BEGIN

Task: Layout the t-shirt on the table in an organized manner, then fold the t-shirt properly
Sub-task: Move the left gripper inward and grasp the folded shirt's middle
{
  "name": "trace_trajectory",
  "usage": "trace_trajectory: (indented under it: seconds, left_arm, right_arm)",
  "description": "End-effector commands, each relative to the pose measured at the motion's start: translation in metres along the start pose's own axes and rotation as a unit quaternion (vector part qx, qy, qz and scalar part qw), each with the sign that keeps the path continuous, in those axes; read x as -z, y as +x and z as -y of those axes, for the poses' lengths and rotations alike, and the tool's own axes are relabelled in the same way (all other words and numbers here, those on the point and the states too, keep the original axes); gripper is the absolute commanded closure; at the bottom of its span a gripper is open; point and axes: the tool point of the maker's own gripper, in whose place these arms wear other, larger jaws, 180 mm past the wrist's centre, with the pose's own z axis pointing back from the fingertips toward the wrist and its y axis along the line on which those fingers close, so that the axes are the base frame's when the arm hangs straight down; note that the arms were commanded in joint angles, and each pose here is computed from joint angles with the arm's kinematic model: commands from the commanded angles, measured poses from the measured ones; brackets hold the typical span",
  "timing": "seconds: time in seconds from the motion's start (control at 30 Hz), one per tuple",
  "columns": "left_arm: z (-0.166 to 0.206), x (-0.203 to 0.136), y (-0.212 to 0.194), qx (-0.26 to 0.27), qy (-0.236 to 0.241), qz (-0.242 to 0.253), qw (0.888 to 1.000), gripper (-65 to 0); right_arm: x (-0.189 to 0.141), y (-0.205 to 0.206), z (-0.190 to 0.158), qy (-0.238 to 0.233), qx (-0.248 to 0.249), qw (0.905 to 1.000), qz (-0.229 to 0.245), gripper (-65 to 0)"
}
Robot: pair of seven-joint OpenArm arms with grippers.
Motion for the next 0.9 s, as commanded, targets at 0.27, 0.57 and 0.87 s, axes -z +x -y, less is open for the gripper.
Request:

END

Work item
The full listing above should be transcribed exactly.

Your solution
Task: Layout the t-shirt on the table in an organized manner, then fold the t-shirt properly
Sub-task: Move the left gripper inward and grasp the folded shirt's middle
{
  "name": "trace_trajectory",
  "usage": "trace_trajectory: (indented under it: seconds, left_arm, right_arm)",
  "description": "End-effector commands, each relative to the pose measured at the motion's start: translation in metres along the start pose's own axes and rotation as a unit quaternion (vector part qx, qy, qz and scalar part qw), each with the sign that keeps the path continuous, in those axes; read x as -z, y as +x and z as -y of those axes, for the poses' lengths and rotations alike, and the tool's own axes are relabelled in the same way (all other words and numbers here, those on the point and the states too, keep the original axes); gripper is the absolute commanded closure; at the bottom of its span a gripper is open; point and axes: the tool point of the maker's own gripper, in whose place these arms wear other, larger jaws, 180 mm past the wrist's centre, with the pose's own z axis pointing back from the fingertips toward the wrist and its y axis along the line on which those fingers close, so that the axes are the base frame's when the arm hangs straight down; note that the arms were commanded in joint angles, and each pose here is computed from joint angles with the arm's kinematic model: commands from the commanded angles, measured poses from the measured ones; brackets hold the typical span",
  "timing": "seconds: time in seconds from the motion's start (control at 30 Hz), one per tuple",
  "columns": "left_arm: z (-0.166 to 0.206), x (-0.203 to 0.136), y (-0.212 to 0.194), qx (-0.26 to 0.27), qy (-0.236 to 0.241), qz (-0.242 to 0.253), qw (0.888 to 1.000), gripper (-65 to 0); right_arm: x (-0.189 to 0.141), y (-0.205 to 0.206), z (-0.190 to 0.158), qy (-0.238 to 0.233), qx (-0.248 to 0.249), qw (0.905 to 1.000), qz (-0.229 to 0.245), gripper (-65 to 0)"
}
Robot: pair of seven-joint OpenArm arms with grippers.
Motion for the next 0.9 s, as commanded, targets at 0.27, 0.57 and 0.87 s, axes -z +x -y, less is open for the gripper.
Request:

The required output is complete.